WHAT NEEDS TO BE DONE:
Retype all of the data shown below, keeping every character the same.

COLLECTED MATERIAL:
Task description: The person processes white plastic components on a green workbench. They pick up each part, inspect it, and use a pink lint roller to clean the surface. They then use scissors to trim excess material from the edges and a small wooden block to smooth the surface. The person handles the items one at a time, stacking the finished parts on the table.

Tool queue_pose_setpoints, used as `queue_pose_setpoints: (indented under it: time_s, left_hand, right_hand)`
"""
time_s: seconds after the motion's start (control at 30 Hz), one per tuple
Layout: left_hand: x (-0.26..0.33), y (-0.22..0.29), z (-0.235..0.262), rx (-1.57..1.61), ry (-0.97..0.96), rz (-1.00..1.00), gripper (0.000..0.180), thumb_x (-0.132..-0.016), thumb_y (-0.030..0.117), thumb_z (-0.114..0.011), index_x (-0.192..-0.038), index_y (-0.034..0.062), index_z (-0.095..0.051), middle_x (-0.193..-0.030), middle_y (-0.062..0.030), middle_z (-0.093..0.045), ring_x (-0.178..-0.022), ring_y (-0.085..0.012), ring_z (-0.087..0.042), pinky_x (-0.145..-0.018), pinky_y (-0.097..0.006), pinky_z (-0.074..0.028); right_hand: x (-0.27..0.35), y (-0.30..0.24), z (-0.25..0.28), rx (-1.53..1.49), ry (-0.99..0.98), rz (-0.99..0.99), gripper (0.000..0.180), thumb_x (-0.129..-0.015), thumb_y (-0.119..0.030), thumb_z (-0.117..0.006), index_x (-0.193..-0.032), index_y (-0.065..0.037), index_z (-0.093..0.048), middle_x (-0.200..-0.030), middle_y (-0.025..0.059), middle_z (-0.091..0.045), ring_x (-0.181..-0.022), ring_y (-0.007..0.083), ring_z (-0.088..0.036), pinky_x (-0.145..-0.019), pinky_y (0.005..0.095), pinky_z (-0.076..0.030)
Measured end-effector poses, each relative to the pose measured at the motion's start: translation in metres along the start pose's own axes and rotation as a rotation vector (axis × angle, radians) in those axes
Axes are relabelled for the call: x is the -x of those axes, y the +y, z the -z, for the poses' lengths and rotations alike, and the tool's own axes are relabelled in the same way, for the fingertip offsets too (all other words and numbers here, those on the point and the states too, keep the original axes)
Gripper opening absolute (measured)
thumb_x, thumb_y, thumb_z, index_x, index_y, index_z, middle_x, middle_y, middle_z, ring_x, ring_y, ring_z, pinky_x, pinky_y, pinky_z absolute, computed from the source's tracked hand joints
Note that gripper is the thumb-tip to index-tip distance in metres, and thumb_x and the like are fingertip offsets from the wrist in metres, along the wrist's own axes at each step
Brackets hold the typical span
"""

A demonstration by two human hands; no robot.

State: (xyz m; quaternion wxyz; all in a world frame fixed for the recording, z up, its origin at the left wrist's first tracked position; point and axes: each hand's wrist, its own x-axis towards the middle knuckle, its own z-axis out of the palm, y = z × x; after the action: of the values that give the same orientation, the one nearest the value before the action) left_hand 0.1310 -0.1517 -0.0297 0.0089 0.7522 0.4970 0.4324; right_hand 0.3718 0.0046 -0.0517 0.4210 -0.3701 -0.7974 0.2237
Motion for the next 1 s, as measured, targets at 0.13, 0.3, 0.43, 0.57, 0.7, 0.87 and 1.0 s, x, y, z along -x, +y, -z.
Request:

RESULT:
Task description: The person processes white plastic components on a green workbench. They pick up each part, inspect it, and use a pink lint roller to clean the surface. They then use scissors to trim excess material from the edges and a small wooden block to smooth the surface. The person handles the items one at a time, stacking the finished parts on the table.

Tool queue_pose_setpoints, used as `queue_pose_setpoints: (indented under it: time_s, left_hand, right_hand)`
"""
time_s: seconds after the motion's start (control at 30 Hz), one per tuple
Layout: left_hand: x (-0.26..0.33), y (-0.22..0.29), z (-0.235..0.262), rx (-1.57..1.61), ry (-0.97..0.96), rz (-1.00..1.00), gripper (0.000..0.180), thumb_x (-0.132..-0.016), thumb_y (-0.030..0.117), thumb_z (-0.114..0.011), index_x (-0.192..-0.038), index_y (-0.034..0.062), index_z (-0.095..0.051), middle_x (-0.193..-0.030), middle_y (-0.062..0.030), middle_z (-0.093..0.045), ring_x (-0.178..-0.022), ring_y (-0.085..0.012), ring_z (-0.087..0.042), pinky_x (-0.145..-0.018), pinky_y (-0.097..0.006), pinky_z (-0.074..0.028); right_hand: x (-0.27..0.35), y (-0.30..0.24), z (-0.25..0.28), rx (-1.53..1.49), ry (-0.99..0.98), rz (-0.99..0.99), gripper (0.000..0.180), thumb_x (-0.129..-0.015), thumb_y (-0.119..0.030), thumb_z (-0.117..0.006), index_x (-0.193..-0.032), index_y (-0.065..0.037), index_z (-0.093..0.048), middle_x (-0.200..-0.030), middle_y (-0.025..0.059), middle_z (-0.091..0.045), ring_x (-0.181..-0.022), ring_y (-0.007..0.083), ring_z (-0.088..0.036), pinky_x (-0.145..-0.019), pinky_y (0.005..0.095), pinky_z (-0.076..0.030)
Measured end-effector poses, each relative to the pose measured at the motion's start: translation in metres along the start pose's own axes and rotation as a rotation vector (axis × angle, radians) in those axes
Axes are relabelled for the call: x is the -x of those axes, y the +y, z the -z, for the poses' lengths and rotations alike, and the tool's own axes are relabelled in the same way, for the fingertip offsets too (all other words and numbers here, those on the point and the states too, keep the original axes)
Gripper opening absolute (measured)
thumb_x, thumb_y, thumb_z, index_x, index_y, index_z, middle_x, middle_y, middle_z, ring_x, ring_y, ring_z, pinky_x, pinky_y, pinky_z absolute, computed from the source's tracked hand joints
Note that gripper is the thumb-tip to index-tip distance in metres, and thumb_x and the like are fingertip offsets from the wrist in metres, along the wrist's own axes at each step
Brackets hold the typical span
"""

A demonstration by two human hands; no robot.

State: (xyz m; quaternion wxyz; all in a world frame fixed for the recording, z up, its origin at the left wrist's first tracked position; point and axes: each hand's wrist, its own x-axis towards the middle knuckle, its own z-axis out of the palm, y = z × x; after the action: of the values that give the same orientation, the one nearest the value before the action) left_hand 0.1310 -0.1517 -0.0297 0.0089 0.7522 0.4970 0.4324; right_hand 0.3718 0.0046 -0.0517 0.4210 -0.3701 -0.7974 0.2237
Motion for the next 1 s, as measured, targets at 0.13, 0.3, 0.43, 0.57, 0.7, 0.87 and 1.0 s, x, y, z along -x, +y, -z.
Request:

The output is finished.